→ What this task involves:
Nothing in the records may change when you print them out again.

※ ※ ※

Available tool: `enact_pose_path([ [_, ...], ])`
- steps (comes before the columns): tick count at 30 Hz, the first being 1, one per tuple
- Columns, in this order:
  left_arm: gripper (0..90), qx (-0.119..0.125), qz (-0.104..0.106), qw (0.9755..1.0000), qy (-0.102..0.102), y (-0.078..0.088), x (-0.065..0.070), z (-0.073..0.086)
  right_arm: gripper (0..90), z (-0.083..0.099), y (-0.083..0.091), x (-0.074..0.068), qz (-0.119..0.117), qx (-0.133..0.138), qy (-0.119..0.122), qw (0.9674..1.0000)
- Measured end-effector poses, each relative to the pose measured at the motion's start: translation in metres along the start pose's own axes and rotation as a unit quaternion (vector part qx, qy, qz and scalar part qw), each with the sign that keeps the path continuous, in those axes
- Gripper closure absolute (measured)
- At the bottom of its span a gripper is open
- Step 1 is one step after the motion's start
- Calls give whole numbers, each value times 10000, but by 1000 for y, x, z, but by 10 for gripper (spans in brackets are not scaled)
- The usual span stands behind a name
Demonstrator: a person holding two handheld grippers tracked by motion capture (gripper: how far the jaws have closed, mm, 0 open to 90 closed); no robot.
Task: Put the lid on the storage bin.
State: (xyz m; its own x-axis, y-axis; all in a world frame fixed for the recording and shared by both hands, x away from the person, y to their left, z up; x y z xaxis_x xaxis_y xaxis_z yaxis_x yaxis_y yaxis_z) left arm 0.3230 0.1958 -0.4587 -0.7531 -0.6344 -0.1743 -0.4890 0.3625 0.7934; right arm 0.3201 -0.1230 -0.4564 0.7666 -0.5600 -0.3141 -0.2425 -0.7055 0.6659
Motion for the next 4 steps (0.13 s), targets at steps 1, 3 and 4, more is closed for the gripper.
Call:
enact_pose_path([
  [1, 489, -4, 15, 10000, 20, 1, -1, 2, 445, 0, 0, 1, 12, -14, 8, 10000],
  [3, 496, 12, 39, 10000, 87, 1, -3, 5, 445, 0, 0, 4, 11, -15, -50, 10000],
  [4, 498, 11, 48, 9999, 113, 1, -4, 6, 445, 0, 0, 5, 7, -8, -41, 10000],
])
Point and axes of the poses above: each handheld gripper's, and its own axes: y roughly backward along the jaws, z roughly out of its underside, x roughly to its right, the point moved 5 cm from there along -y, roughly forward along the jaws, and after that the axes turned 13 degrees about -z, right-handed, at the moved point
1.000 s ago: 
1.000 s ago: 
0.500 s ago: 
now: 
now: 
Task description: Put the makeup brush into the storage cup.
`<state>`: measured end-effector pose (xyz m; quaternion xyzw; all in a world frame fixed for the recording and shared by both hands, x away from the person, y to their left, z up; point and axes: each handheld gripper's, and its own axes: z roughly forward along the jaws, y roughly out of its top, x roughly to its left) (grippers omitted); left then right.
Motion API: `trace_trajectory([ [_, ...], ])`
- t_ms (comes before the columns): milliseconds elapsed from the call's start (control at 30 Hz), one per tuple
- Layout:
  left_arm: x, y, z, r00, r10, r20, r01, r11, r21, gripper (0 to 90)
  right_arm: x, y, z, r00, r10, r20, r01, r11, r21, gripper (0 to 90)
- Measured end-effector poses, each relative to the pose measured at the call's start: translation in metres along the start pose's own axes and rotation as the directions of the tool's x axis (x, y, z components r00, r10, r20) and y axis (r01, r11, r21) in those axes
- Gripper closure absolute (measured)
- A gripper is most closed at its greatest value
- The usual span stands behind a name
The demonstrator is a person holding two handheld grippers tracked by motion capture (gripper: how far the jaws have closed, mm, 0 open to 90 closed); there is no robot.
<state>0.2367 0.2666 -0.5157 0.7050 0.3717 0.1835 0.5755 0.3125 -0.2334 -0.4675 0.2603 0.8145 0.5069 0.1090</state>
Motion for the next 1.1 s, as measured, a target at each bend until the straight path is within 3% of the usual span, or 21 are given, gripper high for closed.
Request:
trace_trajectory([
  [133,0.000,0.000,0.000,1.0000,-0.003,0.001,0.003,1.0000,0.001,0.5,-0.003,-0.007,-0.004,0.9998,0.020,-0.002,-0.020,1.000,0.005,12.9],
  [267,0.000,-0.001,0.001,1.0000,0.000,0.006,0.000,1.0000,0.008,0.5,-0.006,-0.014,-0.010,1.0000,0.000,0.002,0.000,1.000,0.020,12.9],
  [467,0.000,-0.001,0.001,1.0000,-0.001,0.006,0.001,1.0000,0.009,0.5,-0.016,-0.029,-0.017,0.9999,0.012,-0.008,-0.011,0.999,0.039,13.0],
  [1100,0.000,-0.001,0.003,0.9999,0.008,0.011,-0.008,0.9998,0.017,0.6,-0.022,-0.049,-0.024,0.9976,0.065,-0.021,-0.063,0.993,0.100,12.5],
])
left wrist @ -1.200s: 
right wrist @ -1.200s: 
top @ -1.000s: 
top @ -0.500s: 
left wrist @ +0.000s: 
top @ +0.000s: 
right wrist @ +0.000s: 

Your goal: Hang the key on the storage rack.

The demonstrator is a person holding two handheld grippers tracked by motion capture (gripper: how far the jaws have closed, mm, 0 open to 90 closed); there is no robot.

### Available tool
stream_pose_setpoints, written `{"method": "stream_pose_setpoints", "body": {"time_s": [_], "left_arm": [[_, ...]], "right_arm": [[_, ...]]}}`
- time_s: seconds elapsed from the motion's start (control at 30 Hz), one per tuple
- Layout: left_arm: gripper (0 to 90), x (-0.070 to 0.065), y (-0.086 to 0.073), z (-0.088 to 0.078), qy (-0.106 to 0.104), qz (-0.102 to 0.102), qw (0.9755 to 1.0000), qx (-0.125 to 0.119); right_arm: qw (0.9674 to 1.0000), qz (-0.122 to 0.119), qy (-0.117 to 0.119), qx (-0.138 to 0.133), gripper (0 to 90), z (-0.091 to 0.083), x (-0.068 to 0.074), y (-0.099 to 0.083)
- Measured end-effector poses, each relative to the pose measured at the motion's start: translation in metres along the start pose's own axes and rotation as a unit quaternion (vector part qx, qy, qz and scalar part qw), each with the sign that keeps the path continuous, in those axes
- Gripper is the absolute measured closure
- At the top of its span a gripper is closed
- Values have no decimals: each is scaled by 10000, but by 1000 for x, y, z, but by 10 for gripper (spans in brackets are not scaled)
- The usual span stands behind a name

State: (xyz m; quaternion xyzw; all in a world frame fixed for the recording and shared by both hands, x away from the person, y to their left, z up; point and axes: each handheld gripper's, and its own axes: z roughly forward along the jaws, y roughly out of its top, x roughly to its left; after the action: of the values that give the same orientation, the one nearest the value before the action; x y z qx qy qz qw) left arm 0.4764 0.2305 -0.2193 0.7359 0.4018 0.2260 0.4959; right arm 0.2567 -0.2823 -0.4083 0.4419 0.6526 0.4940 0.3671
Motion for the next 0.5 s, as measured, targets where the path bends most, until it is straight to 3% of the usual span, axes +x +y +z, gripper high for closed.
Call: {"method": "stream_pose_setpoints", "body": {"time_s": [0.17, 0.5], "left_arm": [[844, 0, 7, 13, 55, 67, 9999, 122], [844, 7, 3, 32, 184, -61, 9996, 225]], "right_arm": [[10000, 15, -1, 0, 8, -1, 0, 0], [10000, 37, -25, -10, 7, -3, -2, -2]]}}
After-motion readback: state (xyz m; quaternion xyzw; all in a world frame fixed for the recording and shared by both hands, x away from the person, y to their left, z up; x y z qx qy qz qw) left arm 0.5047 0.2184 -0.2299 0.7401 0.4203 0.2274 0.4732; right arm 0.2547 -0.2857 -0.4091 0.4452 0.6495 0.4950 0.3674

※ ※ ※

→ Solution for this problem:
Available tool: `enact_pose_path([ [_, ...], ])`
- steps (comes before the columns): tick count at 30 Hz, the first being 1, one per tuple
- Columns, in this order:
  left_arm: gripper (0..90), qx (-0.119..0.125), qz (-0.104..0.106), qw (0.9755..1.0000), qy (-0.102..0.102), y (-0.078..0.088), x (-0.065..0.070), z (-0.073..0.086)
  right_arm: gripper (0..90), z (-0.083..0.099), y (-0.083..0.091), x (-0.074..0.068), qz (-0.119..0.117), qx (-0.133..0.138), qy (-0.119..0.122), qw (0.9674..1.0000)
- Measured end-effector poses, each relative to the pose measured at the motion's start: translation in metres along the start pose's own axes and rotation as a unit quaternion (vector part qx, qy, qz and scalar part qw), each with the sign that keeps the path continuous, in those axes
- Gripper closure absolute (measured)
- At the bottom of its span a gripper is open
- Step 1 is one step after the motion's start
- Calls give whole numbers, each value times 10000, but by 1000 for y, x, z, but by 10 for gripper (spans in brackets are not scaled)
- The usual span stands behind a name
Demonstrator: a person holding two handheld grippers tracked by motion capture (gripper: how far the jaws have closed, mm, 0 open to 90 closed); no robot.
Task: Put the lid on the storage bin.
State: (xyz m; its own x-axis, y-axis; all in a world frame fixed for the recording and shared by both hands, x away from the person, y to their left, z up; x y z xaxis_x xaxis_y xaxis_z yaxis_x yaxis_y yaxis_z) left arm 0.3230 0.1958 -0.4587 -0.7531 -0.6344 -0.1743 -0.4890 0.3625 0.7934; right arm 0.3201 -0.1230 -0.4564 0.7666 -0.5600 -0.3141 -0.2425 -0.7055 0.6659
Motion for the next 4 steps (0.13 s), targets at steps 1, 3 and 4, more is closed for the gripper.
Call:
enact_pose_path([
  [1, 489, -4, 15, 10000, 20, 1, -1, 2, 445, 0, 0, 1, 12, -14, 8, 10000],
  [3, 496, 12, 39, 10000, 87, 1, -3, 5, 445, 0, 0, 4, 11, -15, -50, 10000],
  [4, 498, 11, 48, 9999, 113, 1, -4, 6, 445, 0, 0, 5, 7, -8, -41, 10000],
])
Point and axes of the poses above: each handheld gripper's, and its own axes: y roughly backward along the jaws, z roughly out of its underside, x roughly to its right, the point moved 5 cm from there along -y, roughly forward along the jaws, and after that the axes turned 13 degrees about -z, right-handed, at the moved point
1.000 s ago: 
1.000 s ago: 
0.500 s ago: 
now: 
now: 
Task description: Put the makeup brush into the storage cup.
`<state>`: measured end-effector pose (xyz m; quaternion xyzw; all in a world frame fixed for the recording and shared by both hands, x away from the person, y to their left, z up; point and axes: each handheld gripper's, and its own axes: z roughly forward along the jaws, y roughly out of its top, x roughly to its left) (grippers omitted); left then right.
Motion API: `trace_trajectory([ [_, ...], ])`
- t_ms (comes before the columns): milliseconds elapsed from the call's start (control at 30 Hz), one per tuple
- Layout:
  left_arm: x, y, z, r00, r10, r20, r01, r11, r21, gripper (0 to 90)
  right_arm: x, y, z, r00, r10, r20, r01, r11, r21, gripper (0 to 90)
- Measured end-effector poses, each relative to the pose measured at the call's start: translation in metres along the start pose's own axes and rotation as the directions of the tool's x axis (x, y, z components r00, r10, r20) and y axis (r01, r11, r21) in those axes
- Gripper closure absolute (measured)
- A gripper is most closed at its greatest value
- The usual span stands behind a name
The demonstrator is a person holding two handheld grippers tracked by motion capture (gripper: how far the jaws have closed, mm, 0 open to 90 closed); there is no robot.
<state>0.2367 0.2666 -0.5157 0.7050 0.3717 0.1835 0.5755 0.3125 -0.2334 -0.4675 0.2603 0.8145 0.5069 0.1090</state>
Motion for the next 1.1 s, as measured, a target at each bend until the straight path is within 3% of the usual span, or 21 are given, gripper high for closed.
Request:
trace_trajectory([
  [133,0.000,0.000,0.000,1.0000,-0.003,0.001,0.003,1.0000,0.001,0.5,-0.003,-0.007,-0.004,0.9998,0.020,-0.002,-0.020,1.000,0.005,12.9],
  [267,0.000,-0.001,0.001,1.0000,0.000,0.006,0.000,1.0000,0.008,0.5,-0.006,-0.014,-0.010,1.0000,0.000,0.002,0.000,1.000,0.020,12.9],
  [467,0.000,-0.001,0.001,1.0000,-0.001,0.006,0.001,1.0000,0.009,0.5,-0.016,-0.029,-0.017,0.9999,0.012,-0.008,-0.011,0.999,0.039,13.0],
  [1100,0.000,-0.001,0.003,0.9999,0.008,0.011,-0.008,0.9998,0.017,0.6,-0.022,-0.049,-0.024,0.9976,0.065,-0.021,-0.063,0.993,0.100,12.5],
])
left wrist @ -1.200s: 
right wrist @ -1.200s: 
top @ -1.000s: 
top @ -0.500s: 
left wrist @ +0.000s: 
top @ +0.000s: 
right wrist @ +0.000s: 

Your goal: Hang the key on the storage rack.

The demonstrator is a person holding two handheld grippers tracked by motion capture (gripper: how far the jaws have closed, mm, 0 open to 90 closed); there is no robot.

### Available tool
stream_pose_setpoints, written `{"method": "stream_pose_setpoints", "body": {"time_s": [_], "left_arm": [[_, ...]], "right_arm": [[_, ...]]}}`
- time_s: seconds elapsed from the motion's start (control at 30 Hz), one per tuple
- Layout: left_arm: gripper (0 to 90), x (-0.070 to 0.065), y (-0.086 to 0.073), z (-0.088 to 0.078), qy (-0.106 to 0.104), qz (-0.102 to 0.102), qw (0.9755 to 1.0000), qx (-0.125 to 0.119); right_arm: qw (0.9674 to 1.0000), qz (-0.122 to 0.119), qy (-0.117 to 0.119), qx (-0.138 to 0.133), gripper (0 to 90), z (-0.091 to 0.083), x (-0.068 to 0.074), y (-0.099 to 0.083)
- Measured end-effector poses, each relative to the pose measured at the motion's start: translation in metres along the start pose's own axes and rotation as a unit quaternion (vector part qx, qy, qz and scalar part qw), each with the sign that keeps the path continuous, in those axes
- Gripper is the absolute measured closure
- At the top of its span a gripper is closed
- Values have no decimals: each is scaled by 10000, but by 1000 for x, y, z, but by 10 for gripper (spans in brackets are not scaled)
- The usual span stands behind a name

State: (xyz m; quaternion xyzw; all in a world frame fixed for the recording and shared by both hands, x away from the person, y to their left, z up; point and axes: each handheld gripper's, and its own axes: z roughly forward along the jaws, y roughly out of its top, x roughly to its left; after the action: of the values that give the same orientation, the one nearest the value before the action; x y z qx qy qz qw) left arm 0.4764 0.2305 -0.2193 0.7359 0.4018 0.2260 0.4959; right arm 0.2567 -0.2823 -0.4083 0.4419 0.6526 0.4940 0.3671
Motion for the next 0.5 s, as measured, targets where the path bends most, until it is straight to 3% of the usual span, axes +x +y +z, gripper high for closed.
Call: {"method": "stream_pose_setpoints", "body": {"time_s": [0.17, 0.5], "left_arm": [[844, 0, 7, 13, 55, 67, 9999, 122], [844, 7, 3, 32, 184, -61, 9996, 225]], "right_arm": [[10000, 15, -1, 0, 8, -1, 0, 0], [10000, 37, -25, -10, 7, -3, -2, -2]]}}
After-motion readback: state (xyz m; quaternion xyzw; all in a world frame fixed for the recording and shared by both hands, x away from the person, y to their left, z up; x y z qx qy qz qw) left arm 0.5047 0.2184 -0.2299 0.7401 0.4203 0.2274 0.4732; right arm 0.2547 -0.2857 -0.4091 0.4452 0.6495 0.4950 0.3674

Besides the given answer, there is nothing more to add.